ACTION ITEM: Every line below is to be copied exactly, with the pictures left out.
++++
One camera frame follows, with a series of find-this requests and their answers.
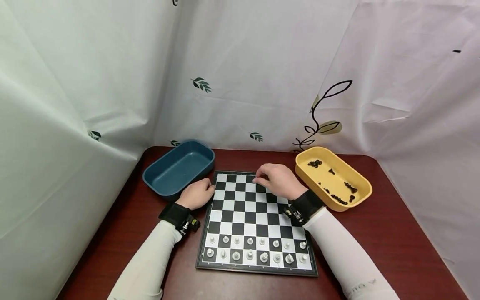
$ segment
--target white curtain
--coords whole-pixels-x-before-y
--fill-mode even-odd
[[[175,4],[0,0],[1,295],[54,298],[142,151],[197,138],[376,158],[480,298],[476,1]]]

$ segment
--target black wrist strap
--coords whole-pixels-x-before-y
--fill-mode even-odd
[[[175,226],[182,235],[187,234],[187,229],[197,231],[200,221],[192,217],[192,211],[176,203],[169,203],[158,216],[159,219],[167,221]]]
[[[307,190],[291,202],[290,207],[285,209],[285,214],[290,218],[294,217],[304,225],[324,206],[325,203],[312,190]]]

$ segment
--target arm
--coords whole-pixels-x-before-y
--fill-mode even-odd
[[[212,198],[215,186],[208,178],[189,185],[176,202],[194,210]],[[160,300],[161,284],[173,246],[182,235],[171,223],[160,221],[123,270],[108,300]]]
[[[308,190],[284,165],[262,165],[254,182],[287,199],[298,199]],[[304,228],[317,241],[348,300],[398,299],[365,250],[325,207],[307,217]]]

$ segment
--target chessboard border
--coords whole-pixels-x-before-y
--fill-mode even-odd
[[[216,178],[218,174],[232,174],[232,175],[256,175],[254,172],[238,172],[238,171],[215,171],[213,175],[213,183],[216,184]],[[208,234],[207,224],[210,220],[210,212],[212,210],[212,198],[207,203],[207,211],[205,214],[204,228],[202,230],[202,236],[200,238],[200,246],[198,248],[197,262],[195,265],[196,269],[208,269],[208,270],[222,270],[222,271],[234,271],[234,272],[248,272],[248,273],[261,273],[261,274],[273,274],[273,275],[290,275],[290,276],[308,276],[308,277],[318,277],[317,263],[315,260],[315,255],[313,253],[313,244],[310,237],[310,233],[305,231],[305,240],[307,241],[308,255],[310,257],[310,263],[312,264],[312,270],[297,269],[297,268],[287,268],[287,267],[271,267],[271,266],[256,266],[252,265],[246,267],[243,264],[231,265],[231,264],[222,264],[222,263],[213,263],[213,262],[203,262],[202,261],[202,249],[205,248],[206,236]]]

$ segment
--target wooden table
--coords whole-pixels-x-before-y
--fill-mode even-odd
[[[107,298],[166,205],[144,184],[142,173],[169,149],[153,147],[144,153],[57,299]],[[215,150],[215,154],[215,169],[250,172],[267,162],[294,169],[296,155],[236,150]],[[368,156],[340,156],[370,181],[373,194],[358,207],[333,213],[365,248],[399,297],[466,299],[380,165]],[[205,208],[196,215],[204,220]],[[318,278],[197,270],[200,236],[201,229],[175,247],[163,283],[163,300],[345,298],[318,247]]]
++++
ANSWER TO THIS TASK:
One camera frame follows, with a series of find-this requests and their answers.
$ segment
--target white curtain
--coords whole-pixels-x-before-y
--fill-mode even-odd
[[[175,4],[0,0],[1,295],[54,298],[142,151],[197,138],[376,158],[480,298],[476,1]]]

$ segment
--target black wrist strap
--coords whole-pixels-x-before-y
--fill-mode even-odd
[[[175,226],[182,235],[187,234],[187,229],[197,231],[200,221],[192,217],[192,211],[176,203],[169,203],[158,216],[159,219],[167,221]]]
[[[307,190],[291,202],[290,207],[285,209],[285,214],[290,218],[294,217],[304,225],[324,206],[325,203],[312,190]]]

$ segment
--target arm
--coords whole-pixels-x-before-y
--fill-mode even-odd
[[[212,198],[215,186],[208,178],[189,185],[176,202],[194,210]],[[160,300],[161,284],[173,246],[182,235],[171,223],[160,221],[123,270],[108,300]]]
[[[308,190],[284,165],[262,165],[254,182],[287,199],[298,199]],[[304,228],[317,241],[348,300],[398,299],[365,250],[325,207],[307,217]]]

$ segment
--target chessboard border
--coords whole-pixels-x-before-y
--fill-mode even-odd
[[[216,178],[218,174],[232,174],[232,175],[256,175],[254,172],[238,172],[238,171],[215,171],[213,175],[213,183],[216,184]],[[208,234],[207,224],[210,220],[210,212],[212,210],[212,198],[207,203],[207,211],[205,214],[204,228],[202,230],[202,236],[200,238],[200,246],[198,248],[197,262],[195,265],[196,269],[208,269],[208,270],[222,270],[222,271],[234,271],[234,272],[248,272],[248,273],[261,273],[261,274],[273,274],[273,275],[290,275],[290,276],[308,276],[308,277],[318,277],[317,263],[315,260],[315,255],[313,253],[313,244],[310,237],[310,233],[305,231],[305,240],[307,241],[308,255],[310,257],[310,263],[312,264],[312,270],[297,269],[297,268],[287,268],[287,267],[271,267],[271,266],[256,266],[252,265],[246,267],[243,264],[231,265],[231,264],[222,264],[222,263],[213,263],[213,262],[203,262],[202,261],[202,249],[205,248],[206,236]]]

$ segment
--target wooden table
--coords whole-pixels-x-before-y
--fill-mode even-odd
[[[107,298],[166,205],[144,184],[142,173],[169,149],[153,147],[144,153],[57,299]],[[215,150],[215,154],[215,169],[250,172],[267,162],[294,169],[296,155],[236,150]],[[368,156],[340,156],[370,181],[373,194],[358,207],[333,213],[365,248],[399,297],[466,299],[380,165]],[[205,208],[196,215],[204,220]],[[318,278],[197,270],[200,236],[201,229],[175,247],[163,283],[163,300],[345,298],[318,247]]]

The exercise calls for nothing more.